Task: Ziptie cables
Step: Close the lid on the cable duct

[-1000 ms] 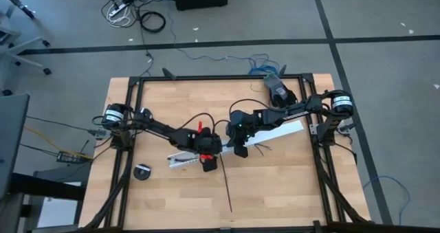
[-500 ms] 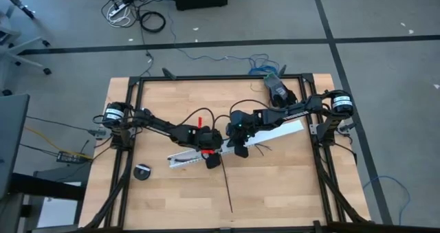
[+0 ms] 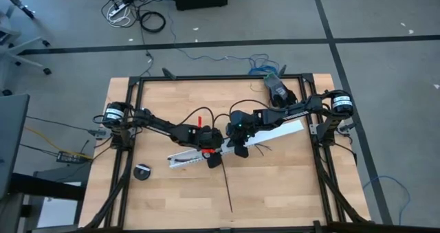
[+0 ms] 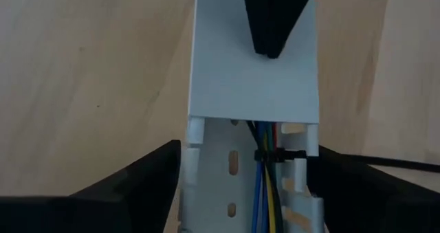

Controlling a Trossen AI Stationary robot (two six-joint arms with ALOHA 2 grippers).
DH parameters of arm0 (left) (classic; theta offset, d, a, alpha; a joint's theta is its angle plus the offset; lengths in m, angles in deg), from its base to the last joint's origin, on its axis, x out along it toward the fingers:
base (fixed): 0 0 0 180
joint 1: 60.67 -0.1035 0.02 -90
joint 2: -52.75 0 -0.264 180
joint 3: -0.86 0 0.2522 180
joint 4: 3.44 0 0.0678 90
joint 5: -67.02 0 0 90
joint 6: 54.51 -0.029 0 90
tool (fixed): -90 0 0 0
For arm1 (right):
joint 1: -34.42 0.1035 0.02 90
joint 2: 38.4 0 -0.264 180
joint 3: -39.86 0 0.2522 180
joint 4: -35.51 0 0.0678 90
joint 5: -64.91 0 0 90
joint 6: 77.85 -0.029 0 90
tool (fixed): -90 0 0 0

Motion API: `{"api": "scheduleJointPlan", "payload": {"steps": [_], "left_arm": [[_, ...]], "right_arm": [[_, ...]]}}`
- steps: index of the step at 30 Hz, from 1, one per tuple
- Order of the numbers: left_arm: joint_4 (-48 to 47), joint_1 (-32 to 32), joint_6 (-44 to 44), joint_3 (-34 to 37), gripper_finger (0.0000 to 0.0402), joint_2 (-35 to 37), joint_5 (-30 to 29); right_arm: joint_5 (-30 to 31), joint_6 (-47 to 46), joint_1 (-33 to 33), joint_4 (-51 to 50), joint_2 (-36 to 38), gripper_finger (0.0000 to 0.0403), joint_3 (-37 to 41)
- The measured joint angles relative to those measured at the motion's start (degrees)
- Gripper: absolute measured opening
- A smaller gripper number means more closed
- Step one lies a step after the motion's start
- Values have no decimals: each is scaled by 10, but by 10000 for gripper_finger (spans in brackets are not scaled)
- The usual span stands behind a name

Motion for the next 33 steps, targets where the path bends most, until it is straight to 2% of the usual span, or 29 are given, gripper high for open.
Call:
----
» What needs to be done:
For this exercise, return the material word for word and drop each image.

» Written response:
Task: Ziptie cables
Step: Close the lid on the cable duct

[-1000 ms] 
[-500 ms] 
[+0 ms] 
[+0 ms] 

Controlling a Trossen AI Stationary robot (two six-joint arms with ALOHA 2 grippers).
DH parameters of arm0 (left) (classic; theta offset, d, a, alpha; a joint's theta is its angle plus the offset; lengths in m, angles in deg), from its base to the last joint's origin, on its axis, x out along it toward the fingers:
base (fixed): 0 0 0 180
joint 1: 60.67 -0.1035 0.02 -90
joint 2: -52.75 0 -0.264 180
joint 3: -0.86 0 0.2522 180
joint 4: 3.44 0 0.0678 90
joint 5: -67.02 0 0 90
joint 6: 54.51 -0.029 0 90
tool (fixed): -90 0 0 0
For arm1 (right):
joint 1: -34.42 0.1035 0.02 90
joint 2: 38.4 0 -0.264 180
joint 3: -39.86 0 0.2522 180
joint 4: -35.51 0 0.0678 90
joint 5: -64.91 0 0 90
joint 6: 77.85 -0.029 0 90
tool (fixed): -90 0 0 0

Motion API: `{"api": "scheduleJointPlan", "payload": {"steps": [_], "left_arm": [[_, ...]], "right_arm": [[_, ...]]}}`
- steps: index of the step at 30 Hz, from 1, one per tuple
- Order of the numbers: left_arm: joint_4 (-48 to 47), joint_1 (-32 to 32), joint_6 (-44 to 44), joint_3 (-34 to 37), gripper_finger (0.0000 to 0.0402), joint_2 (-35 to 37), joint_5 (-30 to 29); right_arm: joint_5 (-30 to 31), joint_6 (-47 to 46), joint_1 (-33 to 33), joint_4 (-51 to 50), joint_2 (-36 to 38), gripper_finger (0.0000 to 0.0403), joint_3 (-37 to 41)
- The measured joint angles relative to those measured at the motion's start (degrees)
- Gripper: absolute measured opening
- A smaller gripper number means more closed
- Step one lies a step after the motion's start
- Values have no decimals: each is scaled by 10, but by 10000 for gripper_finger (spans in brackets are not scaled)
- The usual span stands behind a name

Motion for the next 33 steps, targets where the path bends most, until it is straight to 2% of the usual span, or 29 are given, gripper high for open.
Call:

The work on this exercise is complete.